Timothy Miller ND, LAc, RA is a naturopathic physician, licensed acupuncturist, and registered aromatherapist. He is a graduate of the National College of Natural Medicine (NCNM) in Portland, OR.

Dr. Miller is a chemistry nerd. He is fascinated by the chemistry found in the natural world. Fueled by the abundant, potent, and unique components within aromatherapy, Dr. Miller has sought to understand how essential oils act on the body and identify which clinical applications are best incorporated into practice.

Dr. Miller first began his aromatherapy studies in 2005. He has since traveled the world to advance his understanding of essential oils and their clinical implications.

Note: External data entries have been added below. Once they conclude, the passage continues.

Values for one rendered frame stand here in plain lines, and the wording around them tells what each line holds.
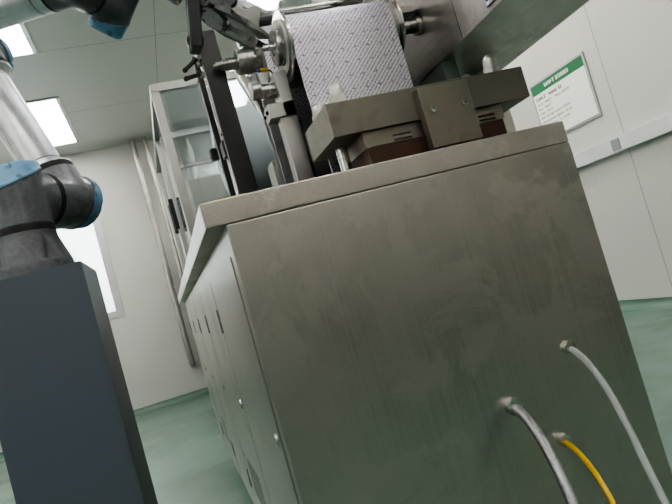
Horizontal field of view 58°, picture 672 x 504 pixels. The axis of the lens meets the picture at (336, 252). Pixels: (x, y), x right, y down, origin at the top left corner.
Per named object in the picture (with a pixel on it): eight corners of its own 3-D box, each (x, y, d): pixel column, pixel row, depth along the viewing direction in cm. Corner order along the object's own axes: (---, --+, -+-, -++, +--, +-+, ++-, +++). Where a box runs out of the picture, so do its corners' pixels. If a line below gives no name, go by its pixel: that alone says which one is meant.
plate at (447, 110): (429, 151, 108) (412, 92, 109) (478, 140, 111) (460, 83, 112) (435, 147, 106) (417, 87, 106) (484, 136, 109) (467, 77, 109)
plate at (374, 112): (313, 162, 119) (304, 133, 119) (488, 123, 131) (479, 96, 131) (334, 137, 104) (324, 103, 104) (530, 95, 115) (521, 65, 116)
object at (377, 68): (320, 143, 125) (296, 57, 125) (422, 121, 131) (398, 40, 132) (321, 142, 124) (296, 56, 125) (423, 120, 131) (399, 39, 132)
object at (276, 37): (265, 35, 134) (273, 26, 126) (274, 34, 134) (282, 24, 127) (273, 70, 135) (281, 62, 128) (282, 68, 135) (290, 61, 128)
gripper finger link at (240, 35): (275, 28, 133) (238, 4, 130) (264, 50, 132) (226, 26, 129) (271, 34, 136) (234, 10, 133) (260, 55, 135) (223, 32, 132)
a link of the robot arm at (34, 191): (-27, 239, 115) (-44, 170, 116) (28, 238, 128) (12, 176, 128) (22, 220, 111) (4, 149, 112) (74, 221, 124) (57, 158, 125)
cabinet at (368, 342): (225, 457, 328) (183, 302, 332) (336, 418, 346) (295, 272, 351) (381, 806, 87) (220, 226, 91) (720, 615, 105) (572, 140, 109)
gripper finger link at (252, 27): (279, 11, 127) (238, -7, 126) (267, 35, 125) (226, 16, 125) (278, 20, 130) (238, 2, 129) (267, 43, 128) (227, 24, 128)
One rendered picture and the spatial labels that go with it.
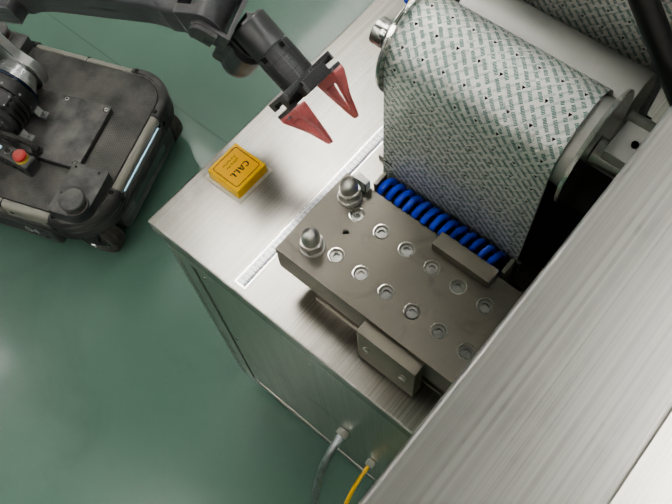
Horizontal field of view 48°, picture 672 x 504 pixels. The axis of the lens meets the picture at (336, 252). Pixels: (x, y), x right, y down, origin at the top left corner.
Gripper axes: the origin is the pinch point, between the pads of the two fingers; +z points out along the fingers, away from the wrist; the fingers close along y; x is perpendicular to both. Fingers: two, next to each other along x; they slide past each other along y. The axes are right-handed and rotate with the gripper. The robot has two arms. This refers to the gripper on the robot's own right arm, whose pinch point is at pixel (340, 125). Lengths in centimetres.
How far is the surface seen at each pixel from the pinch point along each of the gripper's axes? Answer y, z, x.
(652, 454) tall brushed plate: 27, 26, 59
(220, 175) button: 12.3, -6.1, -20.8
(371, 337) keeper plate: 21.2, 22.2, 7.8
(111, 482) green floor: 65, 34, -106
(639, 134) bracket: -7.0, 19.5, 38.7
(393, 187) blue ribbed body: 2.3, 11.2, 4.2
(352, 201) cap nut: 7.6, 8.6, 2.3
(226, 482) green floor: 46, 53, -94

Dr. Miller has studied with Rhiannon Lewis, Mark Webb, Gabriel Mojay, Kurt Schnaubelt, and Jeffrey Yuen. He has successfully completed a National Association of Holistic Aromatherapy (NAHA) approved course and has completed the requirements to become a registered aromatherapist. He is a member of the Aromatherapy Registration Council (ARC).

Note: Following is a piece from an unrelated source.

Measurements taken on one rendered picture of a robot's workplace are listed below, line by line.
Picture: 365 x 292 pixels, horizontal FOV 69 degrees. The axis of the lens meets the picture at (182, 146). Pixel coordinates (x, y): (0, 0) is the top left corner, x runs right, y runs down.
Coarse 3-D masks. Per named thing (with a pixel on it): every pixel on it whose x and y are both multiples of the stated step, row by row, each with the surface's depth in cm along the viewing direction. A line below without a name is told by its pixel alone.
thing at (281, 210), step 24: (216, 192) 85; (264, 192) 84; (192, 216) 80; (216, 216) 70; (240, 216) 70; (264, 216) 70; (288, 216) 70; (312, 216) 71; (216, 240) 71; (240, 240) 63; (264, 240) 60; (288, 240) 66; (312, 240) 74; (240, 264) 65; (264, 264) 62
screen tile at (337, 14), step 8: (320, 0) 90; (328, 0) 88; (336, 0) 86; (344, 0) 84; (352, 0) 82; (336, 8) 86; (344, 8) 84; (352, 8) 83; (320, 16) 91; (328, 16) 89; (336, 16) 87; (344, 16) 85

Beyond his love of aromatherapy, Dr. Miller is an avid traveler and student of foreign languages. He enjoys spending time with his family, watching movies, and being in nature. Dr. Miller loves to learn new things and is driven by self-improvement and emotional intelligence.

Dr. Miller believes deeply in Docere and loves to teach. He is an international speaker, workshop leader and contributing author. He believes learning should be fun and makes every attempt to engage his students in a profound and meaningful way.